To celebrate the launch of our brand-new Danger Issue, all week long we’ll be publishing close calls and cautionary tales of the most dangerous game and the big guns you need to stop them. So swallow that lump in your throat and keep reading.
On August 16th of 2008, southeastern Minnesota bowhunter Bob Borowiak was scouting a nice whitetail buck that was coming out to a hayfield, about a mile back from the road. He had a treestand nearby, and he decided to climb into it to get a better view of the field and of the buck he hoped would come out. What he got was something else entirely. Here is his story.
When I reached the stand, I realized I didn’t have my harness, but I did have a single strap, so I started climbing. Having not sat in this stand for a while, I checked it over closely. It was a chain-style hang-on and everything looked good, all the connections solid. I climbed in and wrapped one end of the single strap around my waist then attached the other to the tree. And as I went to sit down—POW!

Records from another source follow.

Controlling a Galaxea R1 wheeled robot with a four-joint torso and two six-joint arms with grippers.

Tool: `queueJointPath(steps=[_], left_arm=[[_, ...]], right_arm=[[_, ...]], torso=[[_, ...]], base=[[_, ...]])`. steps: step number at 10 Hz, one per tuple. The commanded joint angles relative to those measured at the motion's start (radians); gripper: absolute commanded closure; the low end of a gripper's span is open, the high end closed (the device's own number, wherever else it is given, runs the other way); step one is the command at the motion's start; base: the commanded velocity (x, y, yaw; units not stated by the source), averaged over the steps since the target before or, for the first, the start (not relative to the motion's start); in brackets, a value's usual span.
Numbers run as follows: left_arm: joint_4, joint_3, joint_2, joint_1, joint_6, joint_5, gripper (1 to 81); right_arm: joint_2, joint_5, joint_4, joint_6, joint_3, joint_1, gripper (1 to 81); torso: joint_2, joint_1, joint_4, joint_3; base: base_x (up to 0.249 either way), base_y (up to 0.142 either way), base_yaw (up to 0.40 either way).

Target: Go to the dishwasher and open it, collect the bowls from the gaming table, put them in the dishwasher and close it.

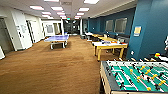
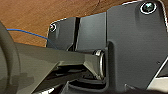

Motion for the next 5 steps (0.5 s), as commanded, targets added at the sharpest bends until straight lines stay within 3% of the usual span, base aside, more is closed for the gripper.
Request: queueJointPath(steps=[1, 5], left_arm=[[-0.003, 0.008, -0.01, -0.044, -0.003, 0.045, 1.0], [-0.002, 0.008, -0.01, -0.042, -0.003, 0.045, 1.0]], right_arm=[[0.006, -0.036, -0.02, -0.003, 0.009, 0.042, 1.0], [0.01, -0.036, -0.023, -0.003, 0.009, 0.042, 1.0]], torso=[[0.0, 0.0, 0.0, 0.0], [0.0, 0.0, 0.0, 0.0]], base=[[0.133, 0.0, 0.0], [0.132, 0.0, 0.0]])
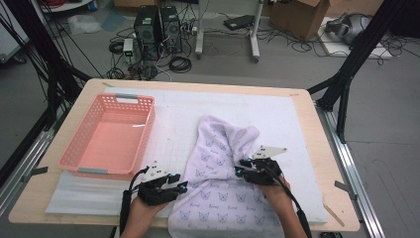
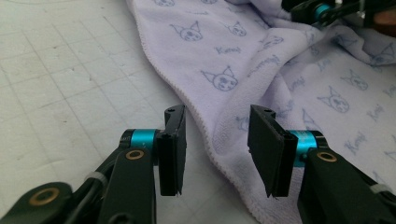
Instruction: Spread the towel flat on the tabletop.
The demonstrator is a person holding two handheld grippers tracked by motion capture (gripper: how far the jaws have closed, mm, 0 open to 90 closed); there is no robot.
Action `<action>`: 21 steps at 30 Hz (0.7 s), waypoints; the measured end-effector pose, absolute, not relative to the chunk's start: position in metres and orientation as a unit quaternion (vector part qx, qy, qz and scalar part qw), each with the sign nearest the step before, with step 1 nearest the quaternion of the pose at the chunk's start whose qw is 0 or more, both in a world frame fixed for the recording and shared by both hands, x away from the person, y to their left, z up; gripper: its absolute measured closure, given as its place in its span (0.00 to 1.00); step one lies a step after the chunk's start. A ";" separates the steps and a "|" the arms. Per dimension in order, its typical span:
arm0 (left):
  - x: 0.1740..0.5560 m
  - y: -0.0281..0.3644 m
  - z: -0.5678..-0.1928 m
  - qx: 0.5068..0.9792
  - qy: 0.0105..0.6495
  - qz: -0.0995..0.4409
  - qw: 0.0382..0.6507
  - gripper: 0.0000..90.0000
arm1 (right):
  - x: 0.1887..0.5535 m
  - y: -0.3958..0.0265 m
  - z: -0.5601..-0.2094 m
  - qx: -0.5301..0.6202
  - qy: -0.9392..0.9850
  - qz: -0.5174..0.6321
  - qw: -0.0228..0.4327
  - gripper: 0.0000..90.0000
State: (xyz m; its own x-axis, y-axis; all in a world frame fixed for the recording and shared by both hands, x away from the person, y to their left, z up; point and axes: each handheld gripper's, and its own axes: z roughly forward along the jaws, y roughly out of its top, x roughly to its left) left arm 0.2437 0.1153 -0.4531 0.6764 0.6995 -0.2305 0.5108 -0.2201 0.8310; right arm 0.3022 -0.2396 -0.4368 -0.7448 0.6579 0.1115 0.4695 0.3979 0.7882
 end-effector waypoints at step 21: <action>0.246 0.117 -0.452 0.767 0.395 0.095 0.497 0.63 | 0.330 -0.262 -0.444 0.424 0.793 0.424 0.107 0.96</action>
State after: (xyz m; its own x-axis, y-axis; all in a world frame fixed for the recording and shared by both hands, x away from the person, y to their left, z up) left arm 0.2456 0.1170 -0.4520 0.6701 0.6998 -0.2473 0.5119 -0.1944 0.8368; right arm 0.3304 -0.2618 -0.4441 -0.6168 0.7639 0.1900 0.5823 0.2804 0.7630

It was almost like a small explosion. When the tree grew, it cracked one side of the clevis where the chain connected to the stand, and as that gave way, the sudden release of pressure shot me out like a cannon. It was like someone kicking a chair out from under you, but also giving you a hard shove in the bargain.
The buckle of the single strap flew apart and before I knew it, I was falling. I reached out to grab at the tree, and arm snagged on a tree step. I know it was a tree step because the scar near my elbow, all these years later, still shows that crosshatch pattern that gives steps their traction.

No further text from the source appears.